**SUPPLIED RECORDS**
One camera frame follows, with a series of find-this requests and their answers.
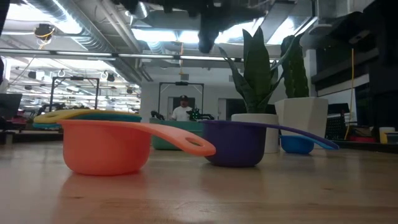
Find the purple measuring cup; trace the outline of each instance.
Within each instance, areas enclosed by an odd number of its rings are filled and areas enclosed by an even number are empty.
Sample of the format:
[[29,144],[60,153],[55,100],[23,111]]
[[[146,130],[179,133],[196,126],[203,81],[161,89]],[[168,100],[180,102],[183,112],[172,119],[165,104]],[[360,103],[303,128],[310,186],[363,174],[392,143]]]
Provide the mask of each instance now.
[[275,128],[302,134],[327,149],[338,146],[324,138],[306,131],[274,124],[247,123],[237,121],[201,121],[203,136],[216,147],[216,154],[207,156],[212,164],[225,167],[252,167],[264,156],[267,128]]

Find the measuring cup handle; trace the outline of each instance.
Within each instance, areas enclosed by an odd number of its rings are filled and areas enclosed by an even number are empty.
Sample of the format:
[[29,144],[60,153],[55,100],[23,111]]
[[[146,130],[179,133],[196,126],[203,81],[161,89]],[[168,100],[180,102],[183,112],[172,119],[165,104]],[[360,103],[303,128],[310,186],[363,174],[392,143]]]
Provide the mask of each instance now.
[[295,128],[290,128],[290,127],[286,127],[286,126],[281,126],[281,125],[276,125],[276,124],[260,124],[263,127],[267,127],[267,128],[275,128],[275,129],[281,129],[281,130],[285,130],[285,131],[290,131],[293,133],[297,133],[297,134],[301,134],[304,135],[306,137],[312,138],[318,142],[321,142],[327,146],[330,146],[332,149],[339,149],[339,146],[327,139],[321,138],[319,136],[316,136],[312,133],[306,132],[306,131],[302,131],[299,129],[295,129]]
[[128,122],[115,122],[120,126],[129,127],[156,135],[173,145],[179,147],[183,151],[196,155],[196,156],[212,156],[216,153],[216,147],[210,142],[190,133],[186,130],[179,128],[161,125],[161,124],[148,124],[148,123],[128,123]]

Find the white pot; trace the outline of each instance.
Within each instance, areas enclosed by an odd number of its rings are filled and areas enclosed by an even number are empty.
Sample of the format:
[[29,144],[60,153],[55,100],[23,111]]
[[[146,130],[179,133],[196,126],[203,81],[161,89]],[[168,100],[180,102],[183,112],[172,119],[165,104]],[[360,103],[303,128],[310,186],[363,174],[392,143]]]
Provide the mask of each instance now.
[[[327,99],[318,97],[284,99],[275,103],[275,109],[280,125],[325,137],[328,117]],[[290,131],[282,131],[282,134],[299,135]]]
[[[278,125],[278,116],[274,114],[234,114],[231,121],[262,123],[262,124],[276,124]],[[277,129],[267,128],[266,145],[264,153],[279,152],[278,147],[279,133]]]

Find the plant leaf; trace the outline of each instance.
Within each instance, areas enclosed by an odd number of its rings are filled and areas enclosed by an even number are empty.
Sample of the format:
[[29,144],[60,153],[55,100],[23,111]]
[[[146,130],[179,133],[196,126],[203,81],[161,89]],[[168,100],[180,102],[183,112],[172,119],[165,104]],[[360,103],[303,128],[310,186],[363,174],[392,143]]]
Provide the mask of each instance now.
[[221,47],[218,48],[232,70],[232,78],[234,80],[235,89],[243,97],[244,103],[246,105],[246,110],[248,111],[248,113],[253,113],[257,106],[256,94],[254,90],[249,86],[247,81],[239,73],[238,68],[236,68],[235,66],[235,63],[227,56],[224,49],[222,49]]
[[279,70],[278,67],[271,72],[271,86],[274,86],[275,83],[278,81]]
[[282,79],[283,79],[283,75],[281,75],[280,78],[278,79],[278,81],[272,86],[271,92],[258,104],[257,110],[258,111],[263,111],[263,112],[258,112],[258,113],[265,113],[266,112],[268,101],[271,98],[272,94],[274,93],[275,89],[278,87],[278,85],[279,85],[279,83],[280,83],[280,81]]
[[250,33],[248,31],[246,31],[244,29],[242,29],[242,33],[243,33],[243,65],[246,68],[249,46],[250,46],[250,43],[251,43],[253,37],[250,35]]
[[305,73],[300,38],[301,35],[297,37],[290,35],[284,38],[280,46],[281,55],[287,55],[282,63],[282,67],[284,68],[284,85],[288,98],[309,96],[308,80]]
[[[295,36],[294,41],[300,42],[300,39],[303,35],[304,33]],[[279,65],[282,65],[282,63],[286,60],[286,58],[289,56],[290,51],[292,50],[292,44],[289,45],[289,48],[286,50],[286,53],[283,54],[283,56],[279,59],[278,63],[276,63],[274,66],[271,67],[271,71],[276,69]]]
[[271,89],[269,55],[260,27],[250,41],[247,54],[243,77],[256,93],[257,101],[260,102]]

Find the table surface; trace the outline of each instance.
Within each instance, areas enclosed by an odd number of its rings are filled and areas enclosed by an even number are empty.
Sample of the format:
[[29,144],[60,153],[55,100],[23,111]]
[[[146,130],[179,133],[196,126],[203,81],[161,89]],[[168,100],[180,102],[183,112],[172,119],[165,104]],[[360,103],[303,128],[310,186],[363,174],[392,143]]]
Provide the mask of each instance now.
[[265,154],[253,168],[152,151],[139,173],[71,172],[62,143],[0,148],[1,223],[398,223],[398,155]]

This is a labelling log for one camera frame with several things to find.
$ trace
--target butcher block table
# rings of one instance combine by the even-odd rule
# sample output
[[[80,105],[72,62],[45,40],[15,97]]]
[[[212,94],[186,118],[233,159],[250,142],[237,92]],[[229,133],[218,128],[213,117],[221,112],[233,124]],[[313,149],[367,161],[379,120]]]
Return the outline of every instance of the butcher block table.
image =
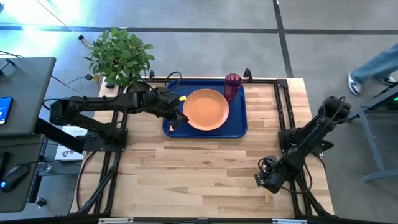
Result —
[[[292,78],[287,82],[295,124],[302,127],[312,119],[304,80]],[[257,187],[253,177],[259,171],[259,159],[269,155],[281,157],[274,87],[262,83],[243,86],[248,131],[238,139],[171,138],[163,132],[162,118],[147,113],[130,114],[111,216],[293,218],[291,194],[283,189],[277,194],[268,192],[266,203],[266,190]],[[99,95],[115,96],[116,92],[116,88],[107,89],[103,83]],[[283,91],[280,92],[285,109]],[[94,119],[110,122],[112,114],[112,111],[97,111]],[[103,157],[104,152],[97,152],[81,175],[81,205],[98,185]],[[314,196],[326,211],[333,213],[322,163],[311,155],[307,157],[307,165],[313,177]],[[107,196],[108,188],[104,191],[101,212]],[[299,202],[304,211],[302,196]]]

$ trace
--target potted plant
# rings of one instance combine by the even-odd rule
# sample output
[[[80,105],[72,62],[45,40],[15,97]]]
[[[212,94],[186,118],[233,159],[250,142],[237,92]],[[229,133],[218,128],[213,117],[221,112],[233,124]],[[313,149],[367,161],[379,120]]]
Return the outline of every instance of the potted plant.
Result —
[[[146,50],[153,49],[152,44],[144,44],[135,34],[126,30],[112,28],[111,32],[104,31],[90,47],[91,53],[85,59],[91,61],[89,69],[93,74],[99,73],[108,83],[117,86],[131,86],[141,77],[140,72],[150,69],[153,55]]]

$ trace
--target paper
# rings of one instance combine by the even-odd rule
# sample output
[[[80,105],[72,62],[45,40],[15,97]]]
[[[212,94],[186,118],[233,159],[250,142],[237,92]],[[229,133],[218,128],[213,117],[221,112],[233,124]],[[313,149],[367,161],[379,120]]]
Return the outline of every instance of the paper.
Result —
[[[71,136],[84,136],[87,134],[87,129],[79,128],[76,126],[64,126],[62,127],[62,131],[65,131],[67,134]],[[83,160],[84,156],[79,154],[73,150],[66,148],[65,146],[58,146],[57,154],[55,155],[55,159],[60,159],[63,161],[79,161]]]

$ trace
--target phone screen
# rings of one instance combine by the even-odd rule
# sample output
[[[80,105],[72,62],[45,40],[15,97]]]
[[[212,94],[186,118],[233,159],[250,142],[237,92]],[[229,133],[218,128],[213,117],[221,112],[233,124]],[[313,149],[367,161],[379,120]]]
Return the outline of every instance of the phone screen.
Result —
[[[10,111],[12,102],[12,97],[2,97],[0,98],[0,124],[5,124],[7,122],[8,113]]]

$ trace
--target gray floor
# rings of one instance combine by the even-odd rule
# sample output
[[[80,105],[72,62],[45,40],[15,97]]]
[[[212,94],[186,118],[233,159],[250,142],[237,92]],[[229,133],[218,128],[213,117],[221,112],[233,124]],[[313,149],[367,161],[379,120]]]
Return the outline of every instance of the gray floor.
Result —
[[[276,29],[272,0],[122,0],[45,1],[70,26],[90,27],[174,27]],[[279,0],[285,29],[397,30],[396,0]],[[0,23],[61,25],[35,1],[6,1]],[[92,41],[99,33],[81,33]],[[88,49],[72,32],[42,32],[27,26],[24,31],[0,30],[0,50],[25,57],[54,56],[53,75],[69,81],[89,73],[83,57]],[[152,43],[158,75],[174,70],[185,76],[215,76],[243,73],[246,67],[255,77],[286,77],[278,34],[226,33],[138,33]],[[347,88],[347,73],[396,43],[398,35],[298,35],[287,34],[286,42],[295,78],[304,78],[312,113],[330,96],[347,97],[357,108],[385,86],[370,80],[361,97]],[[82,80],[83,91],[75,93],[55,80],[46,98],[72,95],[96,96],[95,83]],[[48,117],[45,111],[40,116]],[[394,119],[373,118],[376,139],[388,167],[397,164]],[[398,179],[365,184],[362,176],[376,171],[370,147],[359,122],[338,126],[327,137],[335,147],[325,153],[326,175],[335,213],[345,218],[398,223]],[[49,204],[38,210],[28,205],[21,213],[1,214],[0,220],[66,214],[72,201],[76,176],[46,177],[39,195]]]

**YOUR INSTRUCTIONS**
State the number of lines in the data above containing the string "measuring" and nothing more.

**ANSWER FOR THIS EXERCISE**
2